Exercise data

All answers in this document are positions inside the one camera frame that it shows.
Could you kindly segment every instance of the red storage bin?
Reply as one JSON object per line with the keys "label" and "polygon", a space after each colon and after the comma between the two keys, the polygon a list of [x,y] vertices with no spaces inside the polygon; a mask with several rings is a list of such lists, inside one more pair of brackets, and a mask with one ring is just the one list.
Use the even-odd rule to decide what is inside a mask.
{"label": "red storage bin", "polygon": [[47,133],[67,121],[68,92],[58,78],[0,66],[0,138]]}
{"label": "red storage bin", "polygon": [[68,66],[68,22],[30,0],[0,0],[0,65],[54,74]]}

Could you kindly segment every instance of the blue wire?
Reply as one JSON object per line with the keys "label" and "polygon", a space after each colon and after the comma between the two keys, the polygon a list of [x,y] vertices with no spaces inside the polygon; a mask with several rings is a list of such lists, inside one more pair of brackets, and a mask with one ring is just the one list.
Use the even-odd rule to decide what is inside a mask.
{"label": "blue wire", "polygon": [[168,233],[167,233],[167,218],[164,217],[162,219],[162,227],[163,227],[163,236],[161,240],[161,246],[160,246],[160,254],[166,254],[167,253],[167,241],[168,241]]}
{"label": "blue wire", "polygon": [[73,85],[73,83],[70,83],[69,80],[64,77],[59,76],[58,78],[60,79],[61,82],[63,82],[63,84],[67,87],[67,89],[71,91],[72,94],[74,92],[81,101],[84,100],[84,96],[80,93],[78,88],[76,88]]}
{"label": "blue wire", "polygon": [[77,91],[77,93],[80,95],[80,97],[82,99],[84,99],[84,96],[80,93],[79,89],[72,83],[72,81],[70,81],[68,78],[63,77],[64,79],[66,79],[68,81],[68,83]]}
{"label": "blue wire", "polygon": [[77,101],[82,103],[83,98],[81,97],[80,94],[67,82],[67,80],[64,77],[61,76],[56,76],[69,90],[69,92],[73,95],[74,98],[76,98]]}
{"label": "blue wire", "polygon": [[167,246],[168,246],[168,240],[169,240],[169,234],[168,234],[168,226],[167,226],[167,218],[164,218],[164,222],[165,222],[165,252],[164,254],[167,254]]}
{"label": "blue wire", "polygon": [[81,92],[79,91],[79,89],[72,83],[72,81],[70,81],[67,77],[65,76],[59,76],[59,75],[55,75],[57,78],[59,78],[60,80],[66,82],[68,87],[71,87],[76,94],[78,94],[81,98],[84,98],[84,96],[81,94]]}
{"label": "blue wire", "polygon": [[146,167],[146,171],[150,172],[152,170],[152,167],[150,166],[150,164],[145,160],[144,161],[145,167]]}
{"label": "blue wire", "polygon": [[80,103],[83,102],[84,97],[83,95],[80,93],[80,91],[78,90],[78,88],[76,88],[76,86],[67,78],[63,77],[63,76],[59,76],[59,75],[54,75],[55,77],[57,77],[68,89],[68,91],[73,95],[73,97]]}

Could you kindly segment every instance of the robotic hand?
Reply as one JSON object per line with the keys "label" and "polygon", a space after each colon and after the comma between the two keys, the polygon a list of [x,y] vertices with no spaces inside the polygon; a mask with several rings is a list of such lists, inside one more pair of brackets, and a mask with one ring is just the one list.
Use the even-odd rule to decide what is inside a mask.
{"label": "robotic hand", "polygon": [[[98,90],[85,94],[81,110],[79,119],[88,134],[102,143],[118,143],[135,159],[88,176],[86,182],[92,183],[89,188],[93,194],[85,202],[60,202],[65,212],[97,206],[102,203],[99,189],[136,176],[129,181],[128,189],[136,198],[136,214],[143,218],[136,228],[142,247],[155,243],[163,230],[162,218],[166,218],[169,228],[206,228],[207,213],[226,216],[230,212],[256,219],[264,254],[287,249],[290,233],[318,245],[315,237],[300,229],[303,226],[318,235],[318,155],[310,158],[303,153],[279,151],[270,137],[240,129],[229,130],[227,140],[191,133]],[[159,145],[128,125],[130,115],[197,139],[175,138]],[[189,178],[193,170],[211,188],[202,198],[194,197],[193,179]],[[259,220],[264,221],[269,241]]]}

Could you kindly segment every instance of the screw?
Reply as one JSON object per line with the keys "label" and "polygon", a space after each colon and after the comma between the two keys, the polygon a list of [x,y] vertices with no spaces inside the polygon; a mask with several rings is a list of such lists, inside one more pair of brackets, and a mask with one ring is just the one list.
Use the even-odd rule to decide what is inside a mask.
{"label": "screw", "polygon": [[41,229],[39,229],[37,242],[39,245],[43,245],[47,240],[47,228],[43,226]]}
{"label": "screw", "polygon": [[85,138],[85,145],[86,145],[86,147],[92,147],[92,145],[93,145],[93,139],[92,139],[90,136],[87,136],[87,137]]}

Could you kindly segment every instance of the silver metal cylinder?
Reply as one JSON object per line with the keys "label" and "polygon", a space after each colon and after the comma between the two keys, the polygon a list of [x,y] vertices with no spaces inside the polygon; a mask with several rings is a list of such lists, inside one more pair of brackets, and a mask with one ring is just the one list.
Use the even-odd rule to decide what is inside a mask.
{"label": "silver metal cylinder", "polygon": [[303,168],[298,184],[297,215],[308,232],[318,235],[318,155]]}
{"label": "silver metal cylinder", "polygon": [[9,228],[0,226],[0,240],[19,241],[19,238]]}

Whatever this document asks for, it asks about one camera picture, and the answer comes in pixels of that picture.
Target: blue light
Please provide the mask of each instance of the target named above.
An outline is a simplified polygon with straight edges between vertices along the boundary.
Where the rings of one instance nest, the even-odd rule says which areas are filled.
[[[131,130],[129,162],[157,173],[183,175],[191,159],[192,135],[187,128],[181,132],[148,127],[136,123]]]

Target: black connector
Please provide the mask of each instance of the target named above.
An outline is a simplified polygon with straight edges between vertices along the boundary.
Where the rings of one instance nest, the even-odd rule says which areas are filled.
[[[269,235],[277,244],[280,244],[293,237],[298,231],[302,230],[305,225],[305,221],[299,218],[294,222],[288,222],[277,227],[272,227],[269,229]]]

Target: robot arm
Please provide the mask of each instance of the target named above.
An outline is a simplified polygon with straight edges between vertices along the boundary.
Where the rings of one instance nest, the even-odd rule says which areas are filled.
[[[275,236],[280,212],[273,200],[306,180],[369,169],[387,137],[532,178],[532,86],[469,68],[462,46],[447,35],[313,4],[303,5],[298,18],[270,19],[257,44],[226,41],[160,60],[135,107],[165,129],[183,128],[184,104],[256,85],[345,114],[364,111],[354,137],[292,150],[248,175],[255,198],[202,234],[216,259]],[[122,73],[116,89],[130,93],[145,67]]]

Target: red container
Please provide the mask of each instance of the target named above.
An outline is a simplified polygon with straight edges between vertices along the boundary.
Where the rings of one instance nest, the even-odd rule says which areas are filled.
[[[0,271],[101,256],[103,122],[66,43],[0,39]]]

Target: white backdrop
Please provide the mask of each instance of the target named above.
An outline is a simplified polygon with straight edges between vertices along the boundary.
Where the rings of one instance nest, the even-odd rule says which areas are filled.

--

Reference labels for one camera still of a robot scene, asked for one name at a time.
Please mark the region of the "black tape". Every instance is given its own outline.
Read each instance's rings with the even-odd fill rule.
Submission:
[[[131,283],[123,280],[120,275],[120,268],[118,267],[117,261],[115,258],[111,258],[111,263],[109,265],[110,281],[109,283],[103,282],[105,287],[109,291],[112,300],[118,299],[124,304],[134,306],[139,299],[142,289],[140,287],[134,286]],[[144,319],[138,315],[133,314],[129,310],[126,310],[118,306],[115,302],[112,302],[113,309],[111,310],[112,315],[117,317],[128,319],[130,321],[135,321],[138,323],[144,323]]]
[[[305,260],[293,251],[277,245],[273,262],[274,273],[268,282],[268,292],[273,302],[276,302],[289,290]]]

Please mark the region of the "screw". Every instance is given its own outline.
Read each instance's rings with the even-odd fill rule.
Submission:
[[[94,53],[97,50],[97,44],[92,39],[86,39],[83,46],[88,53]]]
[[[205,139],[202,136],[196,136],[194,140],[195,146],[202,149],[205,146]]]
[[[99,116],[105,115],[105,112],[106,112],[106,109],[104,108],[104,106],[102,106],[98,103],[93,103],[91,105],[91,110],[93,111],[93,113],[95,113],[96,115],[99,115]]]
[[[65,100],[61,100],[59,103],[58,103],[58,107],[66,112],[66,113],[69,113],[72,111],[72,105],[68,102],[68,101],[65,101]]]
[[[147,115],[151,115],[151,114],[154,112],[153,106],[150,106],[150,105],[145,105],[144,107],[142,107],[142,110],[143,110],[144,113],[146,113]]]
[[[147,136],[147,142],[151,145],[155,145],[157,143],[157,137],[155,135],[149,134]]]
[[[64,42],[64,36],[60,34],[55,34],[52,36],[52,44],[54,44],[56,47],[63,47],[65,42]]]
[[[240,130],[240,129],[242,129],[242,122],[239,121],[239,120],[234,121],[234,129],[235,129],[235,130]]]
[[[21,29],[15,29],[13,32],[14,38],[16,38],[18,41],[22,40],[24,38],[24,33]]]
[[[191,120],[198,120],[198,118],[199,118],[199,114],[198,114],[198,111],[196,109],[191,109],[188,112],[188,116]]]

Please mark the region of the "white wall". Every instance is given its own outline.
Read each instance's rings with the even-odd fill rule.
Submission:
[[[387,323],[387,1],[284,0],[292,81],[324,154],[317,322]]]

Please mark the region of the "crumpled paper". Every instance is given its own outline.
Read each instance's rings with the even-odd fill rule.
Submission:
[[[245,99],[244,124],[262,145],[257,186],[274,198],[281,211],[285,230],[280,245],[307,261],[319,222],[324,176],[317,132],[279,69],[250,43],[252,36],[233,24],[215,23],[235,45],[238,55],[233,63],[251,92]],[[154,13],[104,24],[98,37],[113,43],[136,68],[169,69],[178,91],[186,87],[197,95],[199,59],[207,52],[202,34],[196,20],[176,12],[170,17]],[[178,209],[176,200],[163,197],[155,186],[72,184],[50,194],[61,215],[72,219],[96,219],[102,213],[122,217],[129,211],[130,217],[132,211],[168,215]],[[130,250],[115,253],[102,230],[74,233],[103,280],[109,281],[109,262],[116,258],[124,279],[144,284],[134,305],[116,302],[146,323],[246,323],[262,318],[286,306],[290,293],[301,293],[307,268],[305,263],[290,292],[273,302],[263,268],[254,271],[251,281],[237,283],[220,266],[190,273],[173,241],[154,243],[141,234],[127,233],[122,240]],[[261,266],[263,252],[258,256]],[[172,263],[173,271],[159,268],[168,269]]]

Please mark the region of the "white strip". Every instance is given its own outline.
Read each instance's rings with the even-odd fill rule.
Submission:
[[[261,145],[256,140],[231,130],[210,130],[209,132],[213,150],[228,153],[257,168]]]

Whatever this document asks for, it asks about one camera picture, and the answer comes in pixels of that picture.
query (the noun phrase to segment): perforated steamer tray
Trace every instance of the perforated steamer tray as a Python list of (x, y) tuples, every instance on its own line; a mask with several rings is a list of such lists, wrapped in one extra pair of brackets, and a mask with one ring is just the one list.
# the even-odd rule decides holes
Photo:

Task description
A complete answer lists each line of the data that holds the word "mark".

Result for this exercise
Please mark the region of the "black tape". Every instance is given its own outline.
Please mark the region of the "screw". Every instance is given its own outline.
Please mark the region of the "white wall". Every instance is given its own outline.
Please mark the region of the "crumpled paper". Every instance is given its own outline.
Please mark the region of the "white strip". Every instance is given its own outline.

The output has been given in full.